* [TO DO]
Type again, exactly, the lines below from the start through the line that includes "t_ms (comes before".

====== INFORMATION SHOWN

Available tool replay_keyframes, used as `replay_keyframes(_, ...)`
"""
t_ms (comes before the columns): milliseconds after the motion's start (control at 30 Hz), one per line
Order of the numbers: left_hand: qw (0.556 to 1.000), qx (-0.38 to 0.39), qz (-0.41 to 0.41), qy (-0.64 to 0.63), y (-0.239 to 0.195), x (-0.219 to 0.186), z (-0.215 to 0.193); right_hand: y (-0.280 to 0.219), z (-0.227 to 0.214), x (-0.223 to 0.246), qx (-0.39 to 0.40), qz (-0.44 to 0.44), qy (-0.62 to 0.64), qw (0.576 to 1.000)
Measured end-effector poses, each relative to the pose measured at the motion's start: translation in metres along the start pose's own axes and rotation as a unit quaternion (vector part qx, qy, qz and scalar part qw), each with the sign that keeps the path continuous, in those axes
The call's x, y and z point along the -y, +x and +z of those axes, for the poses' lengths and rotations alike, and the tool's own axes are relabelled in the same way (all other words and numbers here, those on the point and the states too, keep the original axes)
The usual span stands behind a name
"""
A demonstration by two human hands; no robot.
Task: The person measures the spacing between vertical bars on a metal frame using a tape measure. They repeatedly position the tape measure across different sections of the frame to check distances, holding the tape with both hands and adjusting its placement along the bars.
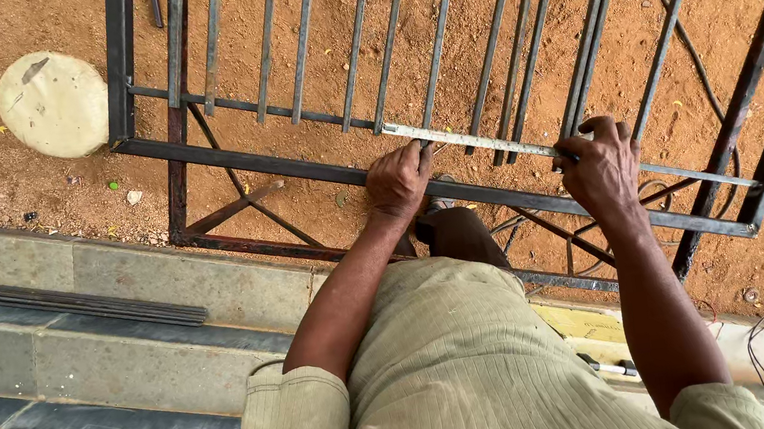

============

* [COMPLETED TASK]
Available tool replay_keyframes, used as `replay_keyframes(_, ...)`
"""
t_ms (comes before the columns): milliseconds after the motion's start (control at 30 Hz), one per line

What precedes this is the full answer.